Throughout her career, Dr. Ye has been actively involved in developing international video coding and streaming standards in ITU-T Video Coding Experts Group (VCEG) and ISO/IEC Moving Picture Experts Group (MPEG). She is currently an Associate Rapporteur of the ITU-T VCEG, the Group Chair of INCITS/MPEG task group, and a focus group chair of the ISO/IEC MPEG Visual Quality Assessment. Her research interests include advanced video coding, processing and streaming algorithms, real-time and immersive video communications, AR/VR/MR, and deep learning-based video coding, processing, and quality assessment algorithms.
Address:United States
Agenda
Video coding is a fundamental and ubiquitous technology in the modern society. Generations of international video coding standards, such as the widely-deployed H.264/AVC and H.265/HEVC and the latest H.266/VVC, provide essential means for enabling video conferencing, video streaming, video sharing, e-commerce, entertainment, and many more video applications. These existing standards all rely on the fundamental theory of signal processing and information theory to encode generic video efficiently with a favorable rate distortion behavior.
In recent years, rapid advancement in deep learning and artificial intelligence technology has allowed people to manipulate images and videos using deep generative models. Among these, of particular interest to the field of video coding is the application of deep generative models towards compressing talking-face video at ultra-low bit rates. By focusing on talking faces, generative models can effectively learn the inherent structure about composition, movement and posture of human faces and deliver promising results using very little bandwidth resource. At ultra-low bit rates, when even the latest video coding standard H.266/VVC is apt to suffer from significant blocking artifacts and blurriness beyond the point of recognition, generative methods can maintain clear facial features and vivid expression in the reconstructed video.

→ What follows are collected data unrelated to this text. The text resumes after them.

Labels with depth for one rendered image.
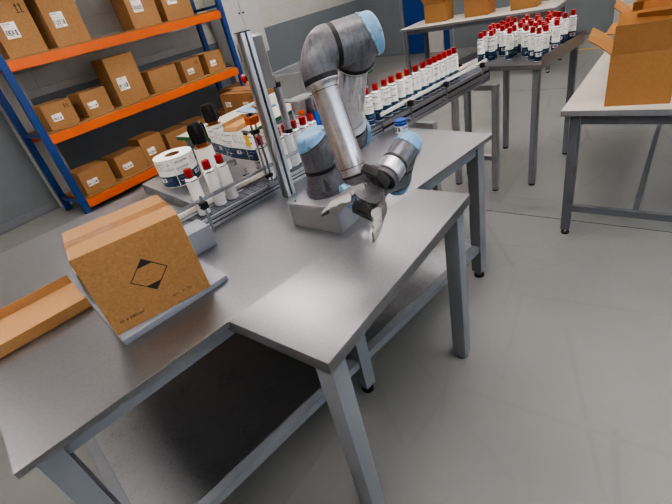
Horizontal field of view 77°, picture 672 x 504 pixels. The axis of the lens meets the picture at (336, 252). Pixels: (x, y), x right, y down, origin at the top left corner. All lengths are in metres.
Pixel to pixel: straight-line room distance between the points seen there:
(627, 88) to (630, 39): 0.22
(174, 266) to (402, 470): 1.13
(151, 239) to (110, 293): 0.19
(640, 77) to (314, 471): 2.31
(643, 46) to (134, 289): 2.36
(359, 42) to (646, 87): 1.71
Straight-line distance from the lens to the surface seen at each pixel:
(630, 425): 2.01
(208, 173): 1.84
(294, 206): 1.59
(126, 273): 1.33
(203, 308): 1.37
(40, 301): 1.89
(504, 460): 1.83
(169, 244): 1.32
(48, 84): 6.19
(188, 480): 1.78
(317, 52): 1.20
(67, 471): 1.34
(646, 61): 2.59
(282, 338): 1.14
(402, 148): 1.16
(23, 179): 6.06
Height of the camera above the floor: 1.57
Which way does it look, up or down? 32 degrees down
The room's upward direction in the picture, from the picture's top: 14 degrees counter-clockwise
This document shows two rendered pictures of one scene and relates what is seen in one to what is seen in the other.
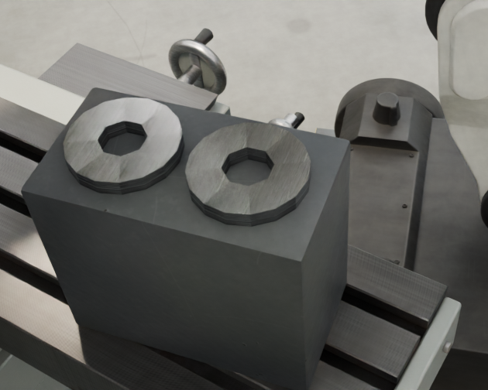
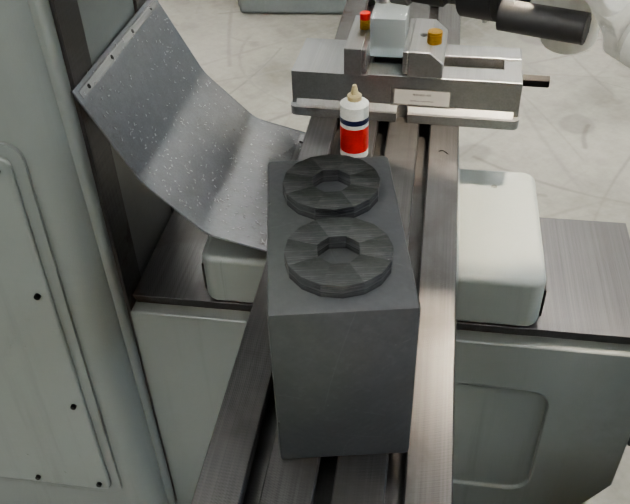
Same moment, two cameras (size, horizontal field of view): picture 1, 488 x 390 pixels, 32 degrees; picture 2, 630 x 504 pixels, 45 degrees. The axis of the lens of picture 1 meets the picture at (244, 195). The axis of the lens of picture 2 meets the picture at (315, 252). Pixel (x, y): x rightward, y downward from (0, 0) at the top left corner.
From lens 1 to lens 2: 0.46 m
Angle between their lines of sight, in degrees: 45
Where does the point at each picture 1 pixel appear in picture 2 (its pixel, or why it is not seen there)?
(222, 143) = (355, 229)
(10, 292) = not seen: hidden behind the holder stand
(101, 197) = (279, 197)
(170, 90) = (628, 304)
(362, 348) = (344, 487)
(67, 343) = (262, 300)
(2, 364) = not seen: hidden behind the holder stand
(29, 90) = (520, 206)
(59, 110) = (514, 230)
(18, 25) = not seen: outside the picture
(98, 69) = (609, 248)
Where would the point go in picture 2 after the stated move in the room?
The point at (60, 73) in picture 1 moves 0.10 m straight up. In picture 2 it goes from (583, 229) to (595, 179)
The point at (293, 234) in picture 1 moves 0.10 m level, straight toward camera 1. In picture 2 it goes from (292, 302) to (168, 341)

Further, generative face video coding techniques are inherently capable of manipulating the reconstructed face and promise to deliver a more interactive experience.
In this talk, we start with a quick overview of traditional and deep learning-based video coding techniques. We then focus on face video coding with generative networks, and present two schemes that send different deep information in the bitstream, one sending compact temporal motion features and the other sending 3D facial semantics. We compare their compression efficiency and visual quality with that of the latest H.266/VVC standard, and showcase the power of deep generative models in preserving vivid facial images with little bandwidth resource. We also present visualization results to exhibit the capability of the 3D facial semantics-based scheme in terms of interacting with the reconstructed face video and animating virtual faces.